Overcoming the obstacles to safe and effective systemic administration of Ad vectors is essential in advancing an effective anti-cancer Ad based therapy. Several key components of achieving this have been recently elucidated, notably, the liver tropism mediated by Ad5 hexon binding to coagulation FX. There are now several published Ad hexon mutants that demonstrate ablation of FX binding with resultant decreased liver tropism. Which one of these mutants is the “best” will be dependent on further comparison analysis and the result may differ for the particular application. Beyond its role in binding to FX, hexon serves as one of the major capsid proteins and modification of it may lead to vector instability. However, modifications may also serve multiple purposes beyond ablating FX binding, such as re-targeting through peptide insertions or changing the immunogenicity of the vector.

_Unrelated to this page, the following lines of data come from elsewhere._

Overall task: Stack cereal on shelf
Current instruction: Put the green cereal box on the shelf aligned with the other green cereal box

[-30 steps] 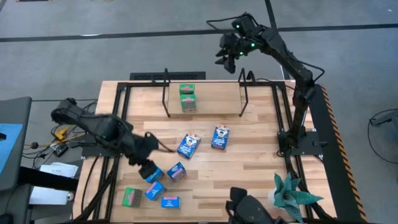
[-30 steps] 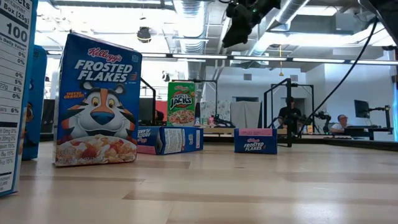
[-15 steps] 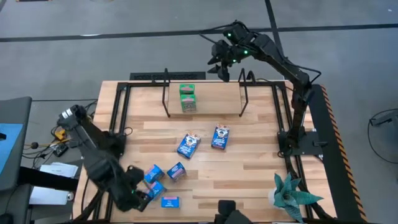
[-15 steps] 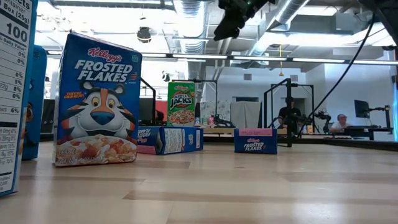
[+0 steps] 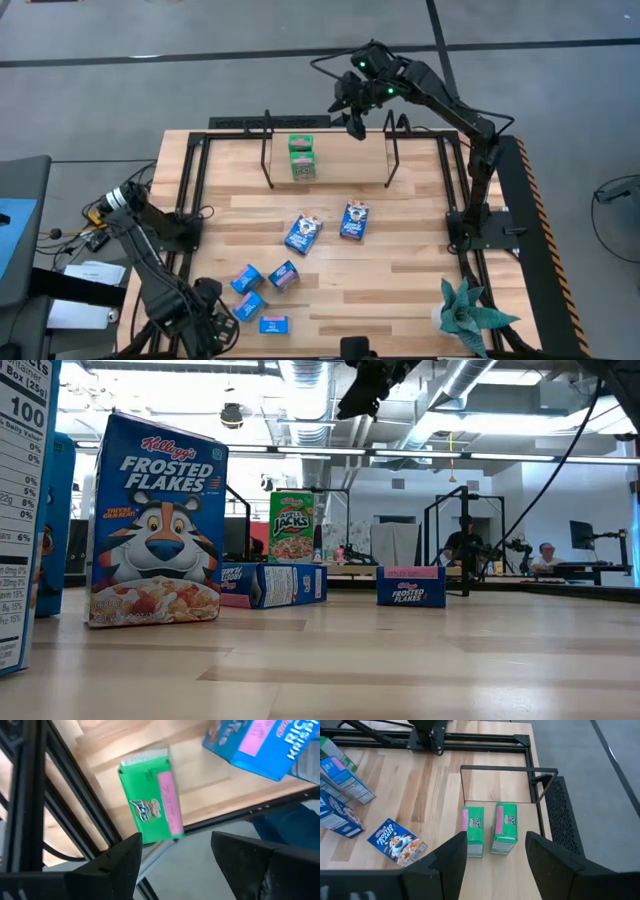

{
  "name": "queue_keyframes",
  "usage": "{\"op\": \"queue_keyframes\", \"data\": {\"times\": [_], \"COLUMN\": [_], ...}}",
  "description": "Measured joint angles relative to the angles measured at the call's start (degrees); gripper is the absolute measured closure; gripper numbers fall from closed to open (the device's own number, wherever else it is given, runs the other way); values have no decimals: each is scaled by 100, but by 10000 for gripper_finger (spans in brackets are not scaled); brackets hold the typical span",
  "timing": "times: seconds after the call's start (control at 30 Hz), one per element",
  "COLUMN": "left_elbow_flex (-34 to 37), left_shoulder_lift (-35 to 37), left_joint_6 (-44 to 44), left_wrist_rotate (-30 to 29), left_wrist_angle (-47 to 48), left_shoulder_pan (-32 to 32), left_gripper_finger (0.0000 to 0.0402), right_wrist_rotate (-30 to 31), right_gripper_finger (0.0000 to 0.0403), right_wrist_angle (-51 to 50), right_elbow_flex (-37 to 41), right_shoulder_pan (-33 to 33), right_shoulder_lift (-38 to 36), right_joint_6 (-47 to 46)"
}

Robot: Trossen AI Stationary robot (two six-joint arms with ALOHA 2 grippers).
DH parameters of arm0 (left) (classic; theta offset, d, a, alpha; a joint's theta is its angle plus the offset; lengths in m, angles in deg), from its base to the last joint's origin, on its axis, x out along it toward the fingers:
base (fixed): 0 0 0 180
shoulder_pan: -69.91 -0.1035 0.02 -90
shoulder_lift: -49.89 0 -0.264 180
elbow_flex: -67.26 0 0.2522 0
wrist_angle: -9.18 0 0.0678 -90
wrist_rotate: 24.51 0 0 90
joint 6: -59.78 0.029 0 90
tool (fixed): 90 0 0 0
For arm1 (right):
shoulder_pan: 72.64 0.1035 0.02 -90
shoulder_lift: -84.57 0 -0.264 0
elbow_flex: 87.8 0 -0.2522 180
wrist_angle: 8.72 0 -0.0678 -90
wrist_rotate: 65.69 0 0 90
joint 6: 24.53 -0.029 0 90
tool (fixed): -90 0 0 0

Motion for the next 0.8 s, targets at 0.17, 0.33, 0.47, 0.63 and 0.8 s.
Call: {"op": "queue_keyframes", "data": {"times": [0.17, 0.33, 0.47, 0.63, 0.8], "left_elbow_flex": [5, 0, 5, 3, 3], "left_shoulder_lift": [0, -59, -298, -450, -430], "left_joint_6": [-31, -92, -96, -155, -256], "left_wrist_rotate": [124, 136, 168, 512, 595], "left_wrist_angle": [127, 109, -1, 63, 80], "left_shoulder_pan": [5, -68, -116, -100, -109], "left_gripper_finger": [174, 174, 174, 174, 174], "right_wrist_rotate": [0, 0, 1, 0, 0], "right_gripper_finger": [178, 178, 178, 178, 178], "right_wrist_angle": [0, -2, -6, -2, -2], "right_elbow_flex": [0, 0, 0, 0, -2], "right_shoulder_pan": [0, 0, -15, -15, -15], "right_shoulder_lift": [0, 0, 0, 0, 0], "right_joint_6": [-26, -35, -42, -40, -40]}}
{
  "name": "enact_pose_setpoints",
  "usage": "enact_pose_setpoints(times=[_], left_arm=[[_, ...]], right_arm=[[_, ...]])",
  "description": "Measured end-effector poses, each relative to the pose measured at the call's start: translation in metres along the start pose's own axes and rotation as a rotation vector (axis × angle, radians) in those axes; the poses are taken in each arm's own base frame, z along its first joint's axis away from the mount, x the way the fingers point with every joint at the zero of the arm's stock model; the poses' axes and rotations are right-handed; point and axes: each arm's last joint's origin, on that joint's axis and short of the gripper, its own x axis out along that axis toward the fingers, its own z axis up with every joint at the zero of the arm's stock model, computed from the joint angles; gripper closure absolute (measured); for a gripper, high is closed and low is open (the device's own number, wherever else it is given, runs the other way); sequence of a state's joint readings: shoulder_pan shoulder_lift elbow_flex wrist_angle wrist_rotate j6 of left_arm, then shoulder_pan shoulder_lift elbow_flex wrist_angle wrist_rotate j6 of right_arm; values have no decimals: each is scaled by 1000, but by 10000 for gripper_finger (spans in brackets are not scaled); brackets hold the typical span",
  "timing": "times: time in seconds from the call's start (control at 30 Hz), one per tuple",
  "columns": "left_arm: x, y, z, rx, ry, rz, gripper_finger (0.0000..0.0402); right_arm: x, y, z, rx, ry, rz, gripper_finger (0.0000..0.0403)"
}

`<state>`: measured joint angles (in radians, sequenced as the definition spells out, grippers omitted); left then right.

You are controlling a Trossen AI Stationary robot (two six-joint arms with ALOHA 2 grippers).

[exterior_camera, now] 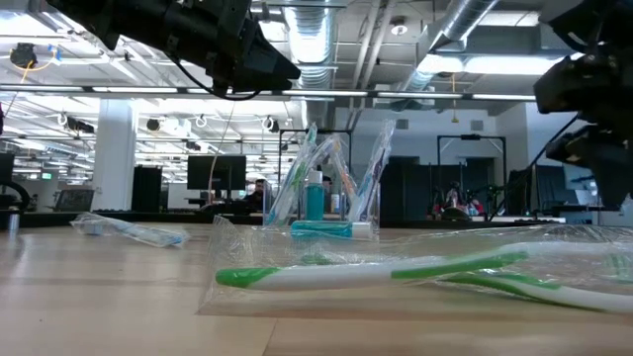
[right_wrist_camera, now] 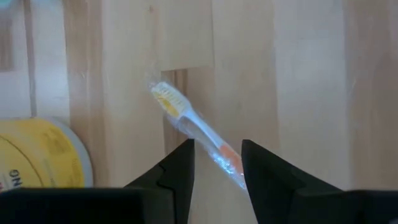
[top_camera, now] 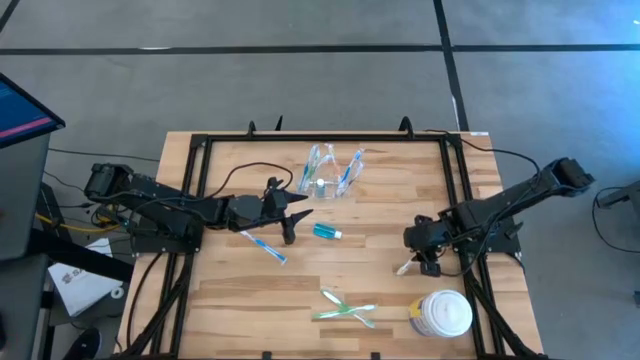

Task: Pick & Place toothbrushing station
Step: Put the orange toothbrush into the transparent organizer

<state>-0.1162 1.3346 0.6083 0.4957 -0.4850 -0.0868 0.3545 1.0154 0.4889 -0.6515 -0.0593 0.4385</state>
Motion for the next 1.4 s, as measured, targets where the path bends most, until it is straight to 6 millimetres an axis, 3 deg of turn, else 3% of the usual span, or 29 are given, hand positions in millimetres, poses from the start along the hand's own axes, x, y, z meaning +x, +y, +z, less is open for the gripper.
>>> enact_pose_setpoints(times=[0.43,1.03,1.23,1.4], left_arm=[[0,0,0,1,2,0,216],[0,0,-1,2,4,0,216],[0,0,-1,2,4,0,216],[0,0,-1,2,4,0,216]], right_arm=[[24,6,-1,-35,131,-53,282],[39,25,33,-130,211,-78,282],[34,35,53,-200,224,-75,282],[37,35,52,-232,290,-93,282]])
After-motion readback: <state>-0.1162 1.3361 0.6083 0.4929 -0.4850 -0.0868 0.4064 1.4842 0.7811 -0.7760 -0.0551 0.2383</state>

Three major approaches will likely be advanced for FX-ablating hexon modifications. Two strategies retain the majority of the Ad5 hexon: 1) minimal point mutations of the required residues in HVR5 and HVR7 to minimally affect the vector capsid yet ablate FX binding. 2) Insertion of peptides into HVR5 and/or HVR7 that ablate FX binding and allow further benefits such as re-targeting, epitope display, or avoidance of immune recognition. 3) hexon pseudotyping with Ad serotypes that don’t bind FX. The first approach has been successfully achieved by substitution of 3 residues (2 in HVR5 and 1 in HVR7) with corresponding residues from Ad26 (8
). The second approach has been initiated by some groups but the full potential of such hasn’t been completely demonstrated. The third approach involves substitution of the majority of the hexon protein with that of an alternate serotype that ablates FX binding and potentially provides additional benefits such as decreased immunogenicity for repeat vector administration.
The findings presented herein, offer another strategy for Ad hexon modification for ablation of FX binding and decreasing liver tropism. Furthermore, the synergistic effect of combining infectivity enhancement strategies with decreased liver sequestration provide promise that effective targeting and therapeutic effects following IV administration can be achieved. To apply Ad vectors for several systemic disease targets, including metastatic cancer, will necessitate effective IV administration. Several obstacles will be necessary to overcome to achieve this end, these include decreasing liver toxicity and sequestration of injected vector, improving target cell transduction, and decreasing vector-immune system interactions. Adenovirus pseudotyping of the hexon and fiber proteins with alternate serotypes, as presented here, may offer the opportunity to overcome several of these obstacles.